# Basic Web Scraping

Notebook ini akan mendemonstrasikan Teknik-teknik untuk melakukan data mining (web scraping), yang meliputi:
- Instalasi
- Pembuatan User Agent dan permohonan URL
- Pembuatan "Soup Information"
- Menentukan tags dari objek yang akan diekstrak
- Ekstraksi informasi produk
- Komparasi hasil dari berbagai web


## Preparation

Approach:

- First, we are going to import our required libraries.
- Then we will take the URL stored in our text file.
- We will feed the URL to our soup object which will then extract relevant information from the given URL
- based on the element id we provide it and save it to our CSV file.

### 1. Install

In [1]:
#!pip install beautifulsoup4
## BeautifulSoup: Our primary module contains a method to access a webpage over HTTP.

#!pip install lxml
## lxml: Helper library to process webpages in python language.

#!pip install requests
##requests: Makes the process of sending HTTP requests flawless.the output of the function

### 2. Creating a User Agents and Sending a request to a URL

The website contains tons of user agents for the reader to choose from.
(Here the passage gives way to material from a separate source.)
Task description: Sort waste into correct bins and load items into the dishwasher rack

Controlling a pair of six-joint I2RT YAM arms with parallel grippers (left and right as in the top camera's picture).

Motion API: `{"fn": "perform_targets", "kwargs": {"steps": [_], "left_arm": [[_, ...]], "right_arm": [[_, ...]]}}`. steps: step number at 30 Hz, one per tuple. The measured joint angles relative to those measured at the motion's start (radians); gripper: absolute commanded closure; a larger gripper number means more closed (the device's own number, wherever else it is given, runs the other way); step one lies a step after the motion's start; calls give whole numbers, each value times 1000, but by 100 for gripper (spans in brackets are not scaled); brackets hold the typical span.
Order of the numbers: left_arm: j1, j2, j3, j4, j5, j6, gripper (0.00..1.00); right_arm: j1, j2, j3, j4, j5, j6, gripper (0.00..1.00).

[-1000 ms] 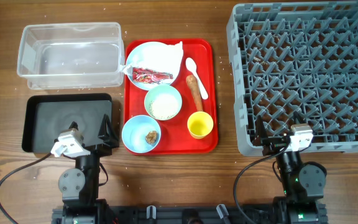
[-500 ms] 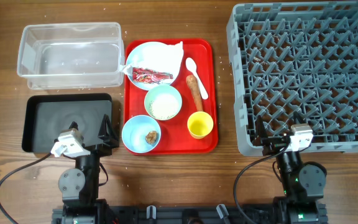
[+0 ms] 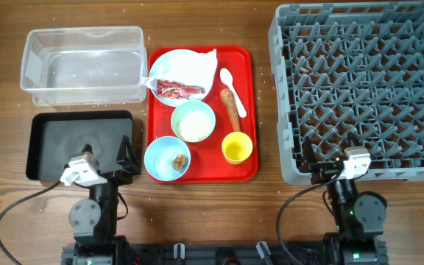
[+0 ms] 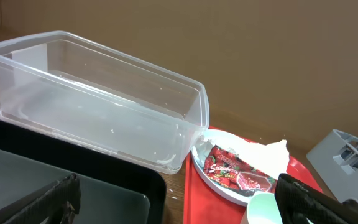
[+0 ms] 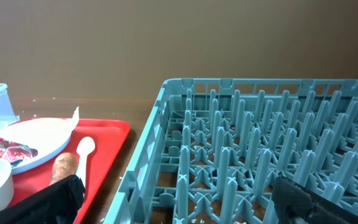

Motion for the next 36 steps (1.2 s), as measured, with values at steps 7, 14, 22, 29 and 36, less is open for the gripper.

Following is an example of a User-Agent within the header value.

In [2]:
from bs4 import BeautifulSoup
import requests

File = open("out.csv", "a")

HEADERS = ({'User-Agent':
            'Mozilla/5.0 (X11; Linux x86_64) AppleWebKit/537.36 (KHTML, like Gecko) Chrome/44.0.2403.157 Safari/537.36',
            'Accept-Language': 'en-US, en;q=0.5'})

#Sending a request to a URL

URL = "https://www.amazon.com/Sony-PlayStation-Pro-1TB-Console-4/dp/B07K14XKZH/"
webpage = requests.get(URL, headers=HEADERS)

A webpage is accessed by its URL (Uniform Resource Locator). With the help of the URL, we will send the request to the webpage for accessing its data.

The requested webpage features an Amazon product. Hence, our Python script focuses on extracting product details like “The Name of the Product”, “The Current Price” and so on.

Note: The request to the URL is sent via "requests" library. In case the user gets a “No module named requests” error, it can be installed by "pip install requests".

### 3. Creating a soup of information

The webpage variable contains a response received by the website. We pass the content of the response and the type of parser to the Beautiful Soup function.

lxml is a high-speed parser employed by Beautiful Soup to break down the HTML page into complex Python objects. 

In [3]:
#Creating a soup of information

soup = BeautifulSoup(webpage.content, "lxml")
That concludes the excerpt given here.